Sun Nov 4 01:10:44 EDT 2012

On 11/3/2012 8:56 AM, Jookia wrote:
> Hello!
>
> Recently I've been trying to get my application to run on Windows. At 
> first I found that it didn't load files properly when they had a 
> certain phrase in them that's meant to break things that don't support 
> Unicode properly.
>
> Long story short, I wrote this:
>
> #include <physfs.h>
> #include <stdio.h>
>
> int main(int argc, char** argv)
> {
>   PHYSFS_init(argv[0]);
>   PHYSFS_mount(PHYSFS_getBaseDir(), "", 0);
>   PHYSFS_File* file = PHYSFS_openRead("𝓲");
>
>   printf("%s\n", PHYSFS_getLastError());
>
>   return 0;
> }
>
> (If you see a box please try and copy this in your IDE. MSVC displays 
> it fine.)
>
> On Linux it works. It writes 'No such file or directory' to my 
> console. Fantastic!
>
> On Wine + MinGW (I know, I know, I'll explain in a tick why I don't 
> think they're at fault. I haven't got PhysFS to work in Windows yet.) 

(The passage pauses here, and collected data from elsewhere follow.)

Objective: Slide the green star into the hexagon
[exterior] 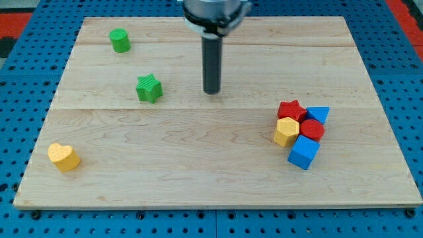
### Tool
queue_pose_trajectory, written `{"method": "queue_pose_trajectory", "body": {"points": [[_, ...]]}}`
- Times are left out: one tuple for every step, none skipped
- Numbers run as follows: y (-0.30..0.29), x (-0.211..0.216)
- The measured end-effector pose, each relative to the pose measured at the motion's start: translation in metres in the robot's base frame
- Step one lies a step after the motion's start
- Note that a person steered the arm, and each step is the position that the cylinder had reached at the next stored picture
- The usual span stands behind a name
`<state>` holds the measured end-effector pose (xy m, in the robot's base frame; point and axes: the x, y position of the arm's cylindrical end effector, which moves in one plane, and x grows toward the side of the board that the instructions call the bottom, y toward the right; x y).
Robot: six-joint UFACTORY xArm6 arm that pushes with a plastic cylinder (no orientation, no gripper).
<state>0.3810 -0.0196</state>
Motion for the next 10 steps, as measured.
{"method": "queue_pose_trajectory", "body": {"points": [[-0.077,-0.035],[-0.114,-0.054],[-0.126,-0.071],[-0.150,-0.051],[-0.180,-0.042],[-0.168,-0.041],[-0.100,-0.037],[-0.064,-0.015],[-0.077,-0.030],[-0.114,-0.033]]}}
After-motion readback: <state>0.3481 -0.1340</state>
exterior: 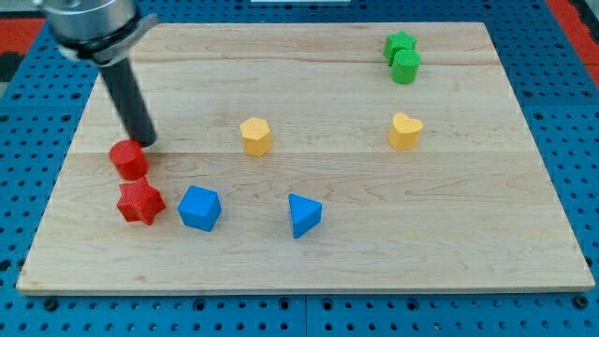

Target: Move the arm to the left of the yellow hexagon

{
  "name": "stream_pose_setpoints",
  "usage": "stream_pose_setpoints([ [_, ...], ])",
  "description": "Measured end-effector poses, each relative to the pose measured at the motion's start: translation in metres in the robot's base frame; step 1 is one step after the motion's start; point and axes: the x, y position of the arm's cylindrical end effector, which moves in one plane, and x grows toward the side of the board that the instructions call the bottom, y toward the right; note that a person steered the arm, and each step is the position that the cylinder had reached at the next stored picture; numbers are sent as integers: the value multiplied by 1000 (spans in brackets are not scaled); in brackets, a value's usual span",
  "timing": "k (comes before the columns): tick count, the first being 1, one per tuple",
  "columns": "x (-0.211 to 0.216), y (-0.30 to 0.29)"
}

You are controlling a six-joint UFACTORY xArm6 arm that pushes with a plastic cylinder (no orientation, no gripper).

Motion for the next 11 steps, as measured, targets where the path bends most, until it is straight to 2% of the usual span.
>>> stream_pose_setpoints([
  [2, 48, -26],
  [3, 45, -39],
  [4, 29, -18],
  [5, 3, 44],
  [8, 15, 191],
  [9, 27, 132],
  [10, 10, 76],
  [11, -6, 96],
])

> it returns 'Invalid name.'. What?
>
> Digging deeper in to the code, I found that windows.c's 
> doPlatformExists fails. After manually printing out the UTF-16 string 
> to a file and then using iconv to read it, it turns out my lovely 
> character has turned to a question mark, which happens to be an 
> invalid name.
>
> Changing the code up so it bypasses the Unicode conversions:
>
> static int doPlatformExists(LPWSTR wpath)
> {
>     LPWSTR newpath = L"Z:\\home\\jookia\\Staging\\test-𝓲";
>
>     if(pGetFileAttributesW(wpath) == PHYSFS_INVALID_FILE_ATTRIBUTES)
>     {
>         wpath = newpath;
>     }
>
>     BAIL_IF_MACRO
>     (
>         pGetFileAttributesW(wpath) == PHYSFS_INVALID_FILE_ATTRIBUTES,
>         winApiStrError(), 0
>     );
>     return(1);
> } /* doPlatformExists */
>
> Will make the program write out 'File not found.' to my console.
>
> It seems the error is in utf8ToUcs2 not accounting for surrogates:
>
>
>         /* !!! BLUESKY: UTF-16 surrogates? */
>         if (cp > 0xFFFF)
>             cp = UNICODE_BOGUS_CHAR_CODEPOINT;
>
> I know UCS-2 technically doesn't account for surrogates, but we're 
> using UTF-16 in Windows. Commenting out the code will make a weird 
> path due to it not being converted properly, but it will bring up a 
> 'File not found.'
>
> So... Are there any plans to fix this? Are patches welcome?
UCS-2 doesn't "technically" do anything. It's two bytes per codepoint 
and stops at codepoint 0xFFFF.  Changing utf8ToUcs2 to use surrogate 
pairs would be terrible, since that's not what UCS-2 is.

Instead, you want a utf8ToUtf16 function.